About this task: What lines in the listing below hold the string "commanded"? Please copy them out.

====== Supplied data ======

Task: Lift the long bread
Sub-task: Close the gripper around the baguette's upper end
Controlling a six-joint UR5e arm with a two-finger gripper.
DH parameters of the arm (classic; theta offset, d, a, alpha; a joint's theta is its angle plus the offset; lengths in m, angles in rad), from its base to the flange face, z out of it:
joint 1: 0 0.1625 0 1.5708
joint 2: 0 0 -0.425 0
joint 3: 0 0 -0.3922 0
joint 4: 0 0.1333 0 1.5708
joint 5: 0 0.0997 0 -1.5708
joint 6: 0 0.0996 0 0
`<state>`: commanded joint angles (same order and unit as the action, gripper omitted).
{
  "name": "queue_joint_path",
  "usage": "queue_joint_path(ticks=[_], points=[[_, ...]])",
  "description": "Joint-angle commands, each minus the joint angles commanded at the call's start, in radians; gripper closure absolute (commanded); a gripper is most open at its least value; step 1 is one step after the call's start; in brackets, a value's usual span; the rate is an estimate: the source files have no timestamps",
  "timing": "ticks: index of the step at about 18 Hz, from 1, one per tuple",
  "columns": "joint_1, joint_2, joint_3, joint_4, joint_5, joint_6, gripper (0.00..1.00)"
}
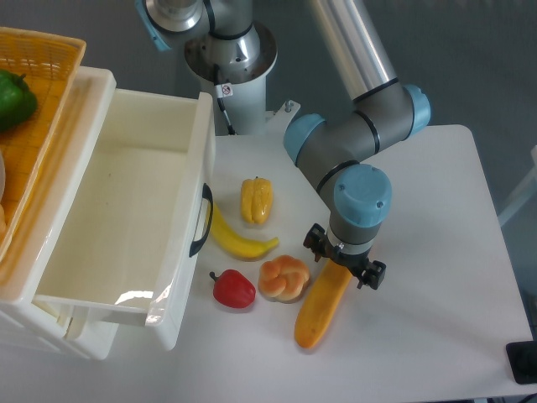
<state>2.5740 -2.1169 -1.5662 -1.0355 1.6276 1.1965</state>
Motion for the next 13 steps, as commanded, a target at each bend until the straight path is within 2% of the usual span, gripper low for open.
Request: queue_joint_path(ticks=[3, 6, 13], points=[[0.005, -0.002, -0.018, 0.005, 0.000, 0.000, 0.00], [0.015, -0.002, -0.060, 0.070, -0.003, 0.000, 0.00], [0.014, -0.009, -0.072, 0.080, 0.002, 0.002, 0.00]])
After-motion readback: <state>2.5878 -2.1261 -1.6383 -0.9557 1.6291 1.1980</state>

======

Result of this task:
`<state>`: commanded joint angles (same order and unit as the action, gripper omitted).
  "description": "Joint-angle commands, each minus the joint angles commanded at the call's start, in radians; gripper closure absolute (commanded); a gripper is most open at its least value; step 1 is one step after the call's start; in brackets, a value's usual span; the rate is an estimate: the source files have no timestamps",
Motion for the next 13 steps, as commanded, a target at each bend until the straight path is within 2% of the usual span, gripper low for open.

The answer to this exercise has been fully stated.